» **Exercise requirements**
Find every line in the material below with the string "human" and state how many there are, with no other text.

——

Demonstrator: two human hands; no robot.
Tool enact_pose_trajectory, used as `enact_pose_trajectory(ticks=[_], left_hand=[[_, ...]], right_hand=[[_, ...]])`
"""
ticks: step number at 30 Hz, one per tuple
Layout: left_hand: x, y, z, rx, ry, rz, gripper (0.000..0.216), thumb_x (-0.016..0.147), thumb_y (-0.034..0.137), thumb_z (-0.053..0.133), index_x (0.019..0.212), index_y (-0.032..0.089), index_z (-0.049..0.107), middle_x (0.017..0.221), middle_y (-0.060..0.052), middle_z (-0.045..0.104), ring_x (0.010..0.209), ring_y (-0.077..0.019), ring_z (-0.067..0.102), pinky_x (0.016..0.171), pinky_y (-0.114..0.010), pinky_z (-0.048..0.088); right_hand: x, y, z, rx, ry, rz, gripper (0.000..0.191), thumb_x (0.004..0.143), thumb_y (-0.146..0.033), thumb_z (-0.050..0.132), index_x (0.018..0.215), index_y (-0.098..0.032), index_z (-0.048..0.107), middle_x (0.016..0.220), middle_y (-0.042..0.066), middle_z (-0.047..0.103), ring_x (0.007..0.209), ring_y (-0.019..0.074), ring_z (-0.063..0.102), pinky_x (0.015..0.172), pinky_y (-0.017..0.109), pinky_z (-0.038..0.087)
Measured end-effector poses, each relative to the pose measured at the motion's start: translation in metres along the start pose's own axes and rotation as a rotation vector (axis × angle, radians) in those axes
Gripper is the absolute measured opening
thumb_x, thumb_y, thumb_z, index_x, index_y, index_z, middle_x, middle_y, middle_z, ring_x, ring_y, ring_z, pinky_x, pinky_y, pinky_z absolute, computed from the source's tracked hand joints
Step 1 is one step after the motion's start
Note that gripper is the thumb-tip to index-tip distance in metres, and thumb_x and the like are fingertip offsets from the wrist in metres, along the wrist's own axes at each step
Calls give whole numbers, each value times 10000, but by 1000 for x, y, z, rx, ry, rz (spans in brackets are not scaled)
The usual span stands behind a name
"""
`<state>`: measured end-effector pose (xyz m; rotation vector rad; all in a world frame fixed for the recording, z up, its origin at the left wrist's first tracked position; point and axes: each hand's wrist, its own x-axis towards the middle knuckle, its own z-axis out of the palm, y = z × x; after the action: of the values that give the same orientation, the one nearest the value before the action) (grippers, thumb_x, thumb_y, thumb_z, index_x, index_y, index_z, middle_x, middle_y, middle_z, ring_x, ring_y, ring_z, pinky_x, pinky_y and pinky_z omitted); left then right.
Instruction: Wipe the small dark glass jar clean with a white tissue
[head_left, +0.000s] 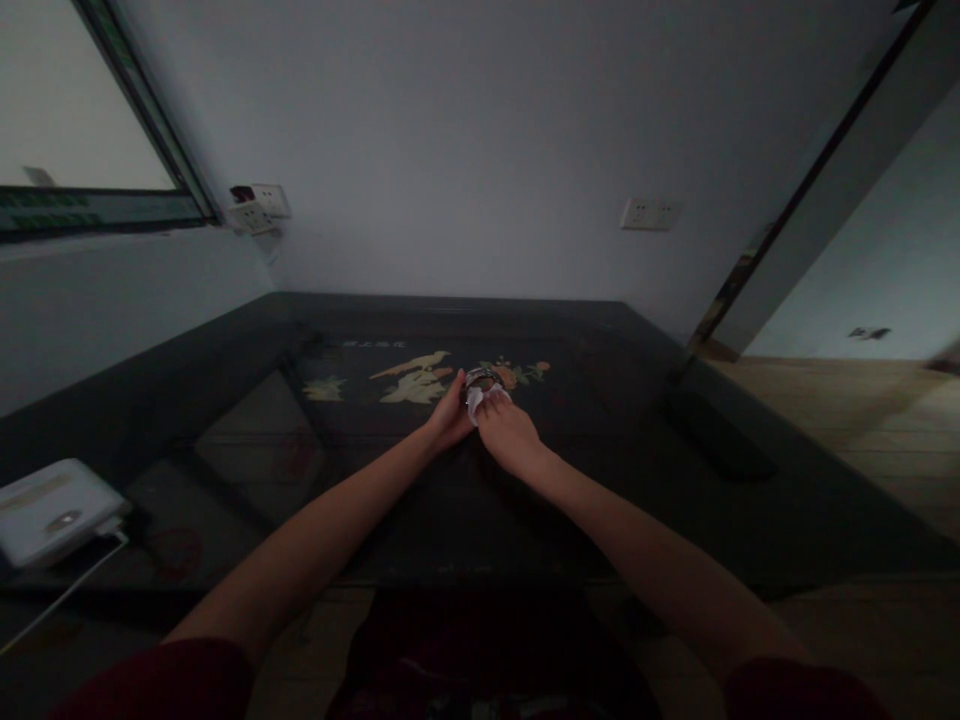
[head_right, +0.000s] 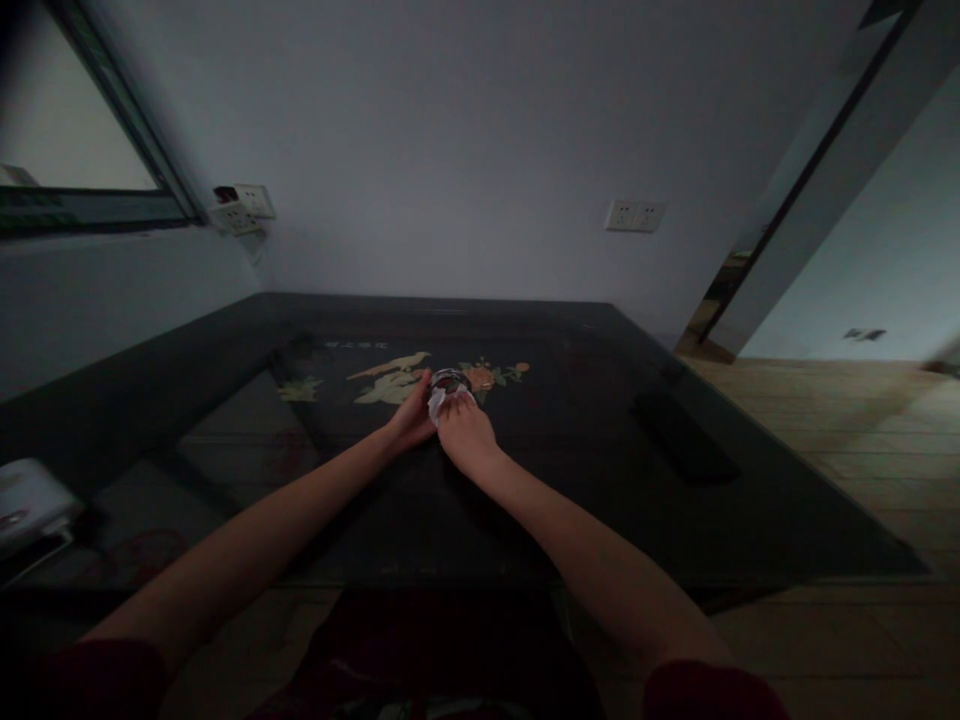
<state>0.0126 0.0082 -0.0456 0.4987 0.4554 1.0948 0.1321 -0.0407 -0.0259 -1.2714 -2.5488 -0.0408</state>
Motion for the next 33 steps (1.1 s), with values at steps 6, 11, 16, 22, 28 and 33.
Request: enact_pose_trajectory(ticks=[6, 11, 16, 22, 28, 33], left_hand=[[1, 0, -3, 19, 20, 5, 523, 987, 449, 305, 1135, 72, 636, 925, -131, 726, 955, -213, 677, 961, -318, 452], [-3, 0, 2, 27, 32, 3, 531, 977, 469, 322, 1137, 77, 644, 943, -140, 727, 933, -241, 683, 942, -355, 476], [-8, 0, 10, 53, 101, 8, 524, 975, 470, 328, 1137, 88, 649, 914, -123, 733, 917, -242, 688, 923, -357, 497], [-8, -2, 11, 44, 94, 50, 489, 986, 425, 332, 1173, 91, 635, 940, -117, 730, 935, -224, 683, 945, -333, 486], [-6, -1, 7, 38, 71, 8, 547, 976, 485, 304, 1148, 86, 637, 944, -133, 727, 961, -250, 676, 965, -379, 469], [-1, -1, 2, 33, 17, 24, 534, 991, 444, 277, 1050, 69, 653, 928, -136, 723, 970, -227, 670, 981, -348, 448]], right_hand=[[-2, -1, 5, 27, 24, 14, 426, 883, -24, 371, 1292, 14, 484, 1350, 281, 525, 1323, 276, 459, 1166, 446, 244], [-3, -2, 7, 277, 41, 48, 391, 851, -136, 521, 1236, -70, 506, 1260, 219, 593, 1218, 279, 531, 1049, 441, 388], [7, -2, 13, 524, 62, 99, 290, 864, -229, 494, 1124, -104, 521, 1027, 115, 674, 898, 208, 651, 769, 311, 520], [14, 0, 13, 735, 148, 39, 327, 893, -185, 391, 1206, -124, 462, 1086, 99, 655, 946, 167, 639, 832, 273, 494], [3, 7, 2, 348, -10, -2, 208, 848, -171, 537, 1044, -110, 569, 1055, 144, 668, 941, 228, 633, 824, 342, 490], [-1, 6, -8, 113, -36, -32, 305, 888, -69, 447, 1168, -77, 565, 1264, 216, 597, 1214, 270, 539, 1050, 403, 376]])
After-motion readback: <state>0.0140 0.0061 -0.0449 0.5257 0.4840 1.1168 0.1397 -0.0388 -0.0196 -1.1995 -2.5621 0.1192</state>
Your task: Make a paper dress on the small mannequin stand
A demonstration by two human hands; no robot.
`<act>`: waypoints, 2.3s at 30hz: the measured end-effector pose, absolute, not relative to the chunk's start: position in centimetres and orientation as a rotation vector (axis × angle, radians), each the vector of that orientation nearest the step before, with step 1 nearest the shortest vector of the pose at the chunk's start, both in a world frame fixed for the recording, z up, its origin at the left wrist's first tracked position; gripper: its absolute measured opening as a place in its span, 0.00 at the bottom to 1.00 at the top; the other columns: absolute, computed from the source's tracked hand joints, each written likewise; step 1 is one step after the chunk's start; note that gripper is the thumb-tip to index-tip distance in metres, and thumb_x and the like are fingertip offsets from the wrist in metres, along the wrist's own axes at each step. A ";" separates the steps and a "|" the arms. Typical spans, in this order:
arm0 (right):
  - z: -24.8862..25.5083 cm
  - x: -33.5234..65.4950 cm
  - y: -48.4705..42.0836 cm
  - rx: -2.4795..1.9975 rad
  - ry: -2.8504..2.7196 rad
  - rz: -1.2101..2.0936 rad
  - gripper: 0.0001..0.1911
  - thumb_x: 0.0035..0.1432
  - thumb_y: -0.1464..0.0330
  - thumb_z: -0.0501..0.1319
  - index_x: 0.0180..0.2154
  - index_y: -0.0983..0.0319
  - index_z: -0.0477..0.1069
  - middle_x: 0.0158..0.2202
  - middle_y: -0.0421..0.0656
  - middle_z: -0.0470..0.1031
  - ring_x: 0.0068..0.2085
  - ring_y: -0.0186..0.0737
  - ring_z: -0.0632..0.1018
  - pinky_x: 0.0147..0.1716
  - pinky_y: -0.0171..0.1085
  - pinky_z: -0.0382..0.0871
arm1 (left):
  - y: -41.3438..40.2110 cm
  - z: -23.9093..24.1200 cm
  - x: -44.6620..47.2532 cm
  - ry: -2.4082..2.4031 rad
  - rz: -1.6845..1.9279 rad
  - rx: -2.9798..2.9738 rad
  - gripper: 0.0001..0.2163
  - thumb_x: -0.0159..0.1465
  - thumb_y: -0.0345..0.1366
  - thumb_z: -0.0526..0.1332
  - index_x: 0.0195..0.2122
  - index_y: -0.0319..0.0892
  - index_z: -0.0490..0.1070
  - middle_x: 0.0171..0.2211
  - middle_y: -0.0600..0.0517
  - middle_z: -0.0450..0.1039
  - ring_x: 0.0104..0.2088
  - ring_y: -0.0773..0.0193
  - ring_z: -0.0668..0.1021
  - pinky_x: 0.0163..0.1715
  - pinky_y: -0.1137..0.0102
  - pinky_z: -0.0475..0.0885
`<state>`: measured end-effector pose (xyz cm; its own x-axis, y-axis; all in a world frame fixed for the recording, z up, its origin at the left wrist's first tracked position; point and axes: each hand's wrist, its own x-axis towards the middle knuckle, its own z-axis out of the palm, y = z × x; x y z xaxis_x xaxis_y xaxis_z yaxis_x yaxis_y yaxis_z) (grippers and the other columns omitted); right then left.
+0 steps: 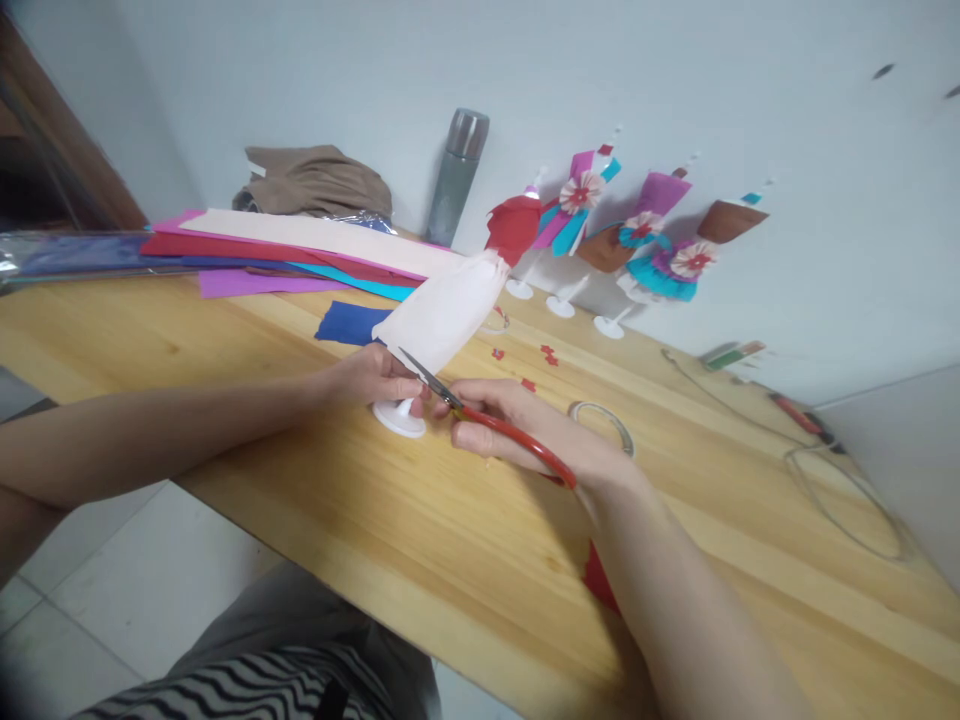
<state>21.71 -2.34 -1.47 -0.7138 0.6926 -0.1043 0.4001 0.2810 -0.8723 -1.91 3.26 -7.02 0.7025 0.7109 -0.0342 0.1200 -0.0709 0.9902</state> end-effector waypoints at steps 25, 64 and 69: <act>-1.2 21.5 -2.1 -1.003 -2.239 1.387 0.29 0.58 0.42 0.60 0.36 0.63 0.69 0.26 0.34 0.54 0.26 0.30 0.54 0.23 0.34 0.48 | 2.6 -6.2 -1.8 0.792 0.586 1.549 0.11 0.61 0.37 0.62 0.27 0.33 0.76 0.25 0.49 0.77 0.23 0.72 0.72 0.24 0.77 0.64; -0.7 21.9 -2.1 -1.007 -2.366 1.335 0.32 0.59 0.40 0.56 0.46 0.62 0.68 0.37 0.44 0.71 0.34 0.37 0.68 0.32 0.37 0.63 | 3.0 -7.1 -1.8 0.806 0.630 1.579 0.10 0.60 0.37 0.64 0.32 0.33 0.76 0.29 0.48 0.79 0.26 0.70 0.73 0.26 0.76 0.64; -1.1 21.7 -2.2 -0.980 -2.323 1.405 0.27 0.63 0.45 0.57 0.47 0.62 0.69 0.38 0.44 0.72 0.33 0.36 0.68 0.32 0.36 0.63 | 3.1 -7.2 -1.6 0.801 0.679 1.545 0.09 0.58 0.36 0.64 0.29 0.33 0.75 0.27 0.49 0.77 0.25 0.70 0.73 0.26 0.75 0.65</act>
<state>21.69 -2.23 -1.07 -0.7408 0.6605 -0.1222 0.4149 0.3069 -0.8566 -1.64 3.10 -7.17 0.5913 0.8062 -0.0210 0.1110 -0.0556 0.9923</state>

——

» **Solved exercise**
2